Shamberg v. Comm'r of Internal Revenue (In re Estate of Shamberg)

Decision Date28 January 1944
Docket NumberDocket No. 107713.
Citation3 T.C. 131
PartiesESTATE OF ALEXANDER J. SHAMBERG, DECEASED, ISIDOR W. SHAMBERG, ADMINISTRATOR, PETITIONER, v. COMMISSIONER OF INTERNAL REVENUE, RESPONDENT.
CourtU.S. Tax Court

OPINION TEXT STARTS HERE

Interest received by petitioner's decedent on bonds of the Port of New York Authority held free from tax under Revenue Acts of 1936 and 1938, section 22(b)(4), excluding from gross income interest on obligations of ‘a State, Territory, or any political subdivision thereof.‘ Julius Henry Cohen, Esq., Lewis L. Delafield, Jr., Esq., and Austin J. Tobin, Esq., for the petitioner.

J. P. Wenchel, Esq., Mason B. Leming, Esq., Edwin M. Perkins, Esq., W. T. Plumb, Jr., Esq., and Richard Flesch, Esq., for the respondent.

OPINION.

OPPER, Judge:

This proceeding involved deficiencies determined against petitioner's decedent in income tax for the years 1937 and 1938 in the sums of $1,580 and $913.62, respectively. The deficiencies rest upon the failure to include in his taxable income for those years interest received by the decedent on bonds issued by the Port of New York Authority.

The parties have submitted an extensive stipulation of facts, all of which we hereby find accordingly. They may be briefly summarized:1

Efficient handling of freight and passenger traffic, into, out of, and within the geographical territory surrounding New York City, highly important to the many inhabitants of the region, is complicated by various waterways interspersing it. Early efforts to attain unified traffic control were restricted at the outset by the dual jurisdiction of New York and New Jersey.

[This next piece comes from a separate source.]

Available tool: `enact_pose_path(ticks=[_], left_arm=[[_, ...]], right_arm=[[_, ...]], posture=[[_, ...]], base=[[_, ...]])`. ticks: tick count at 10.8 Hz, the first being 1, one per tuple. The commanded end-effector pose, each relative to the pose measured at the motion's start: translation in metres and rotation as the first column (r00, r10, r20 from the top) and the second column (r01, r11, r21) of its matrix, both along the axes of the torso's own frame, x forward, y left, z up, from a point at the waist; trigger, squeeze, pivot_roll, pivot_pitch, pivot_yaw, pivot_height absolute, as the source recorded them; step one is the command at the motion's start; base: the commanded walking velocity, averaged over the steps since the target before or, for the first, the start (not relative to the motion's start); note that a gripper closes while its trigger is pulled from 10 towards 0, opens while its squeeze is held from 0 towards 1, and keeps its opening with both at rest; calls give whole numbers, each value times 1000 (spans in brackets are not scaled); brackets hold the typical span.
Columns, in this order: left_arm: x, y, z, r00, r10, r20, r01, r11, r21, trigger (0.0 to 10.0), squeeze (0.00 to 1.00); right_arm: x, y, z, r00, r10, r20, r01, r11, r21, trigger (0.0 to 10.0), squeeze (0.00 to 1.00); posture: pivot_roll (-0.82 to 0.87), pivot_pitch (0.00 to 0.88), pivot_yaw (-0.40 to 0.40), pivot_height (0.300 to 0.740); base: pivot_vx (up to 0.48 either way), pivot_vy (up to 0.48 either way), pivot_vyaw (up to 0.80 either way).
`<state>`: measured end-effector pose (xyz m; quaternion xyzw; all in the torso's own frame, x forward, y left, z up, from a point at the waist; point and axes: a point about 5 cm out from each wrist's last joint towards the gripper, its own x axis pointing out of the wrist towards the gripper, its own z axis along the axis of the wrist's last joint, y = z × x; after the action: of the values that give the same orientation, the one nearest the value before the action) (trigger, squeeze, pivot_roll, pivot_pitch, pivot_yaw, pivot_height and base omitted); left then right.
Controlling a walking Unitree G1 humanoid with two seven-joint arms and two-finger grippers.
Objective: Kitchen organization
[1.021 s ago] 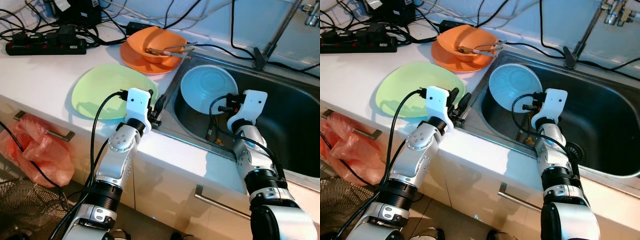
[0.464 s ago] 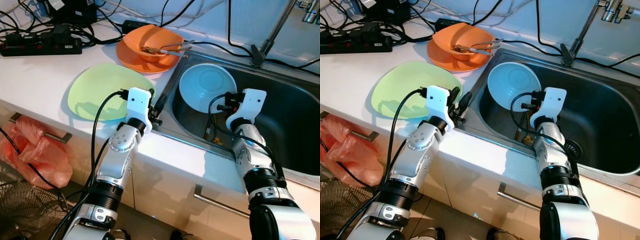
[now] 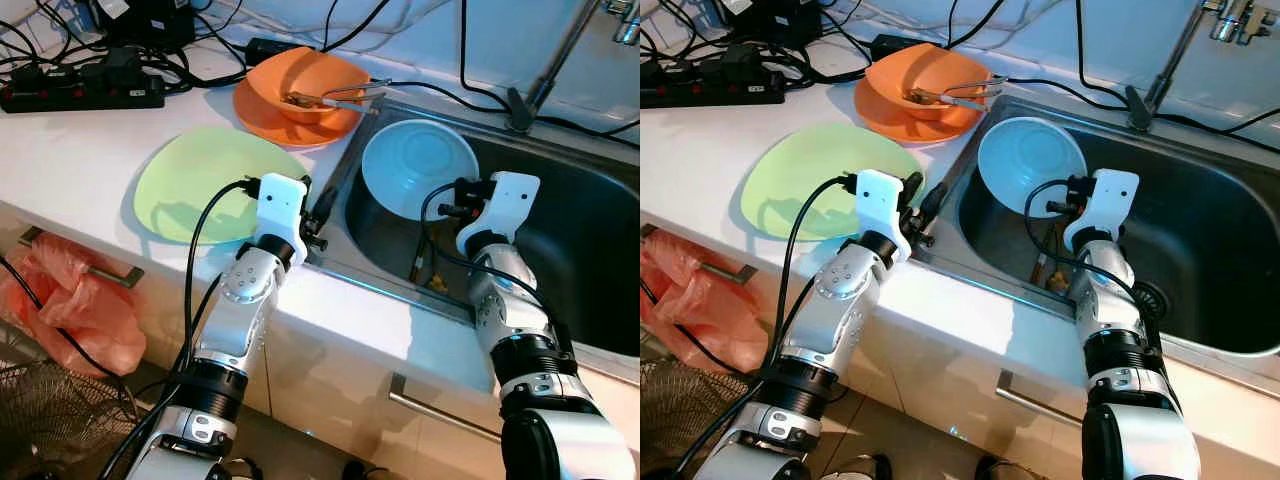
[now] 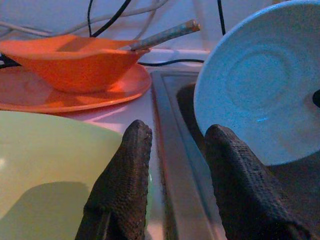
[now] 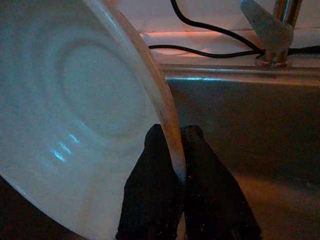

Mutual endeavor led to a compact approved by the legislatures of the two states2 and Congress,3 designed to assure the cooperation of the two states in the development of the Port of New York. This compact created the Port of New York Authority, a body politic and corporate, which was to develop the port on a self-liquidating financial basis.

The compact created the Port of New York District, required individual and specific legislative approval of the projects of the Port Authority, and made them subject to regulatory laws and regulating commissions as if owned by a private corporation. The District comprises territory in both the States of New York and New Jersey, and the waters between them. Within its limits are located the cities of New York, Yonkers, Jersey City, Newark, Elizabeth, Paterson, and Passaic, and approximately two hundred other separate municipalities. The powers of any municipality to develop or improve port and terminal facilities were left unimpaired.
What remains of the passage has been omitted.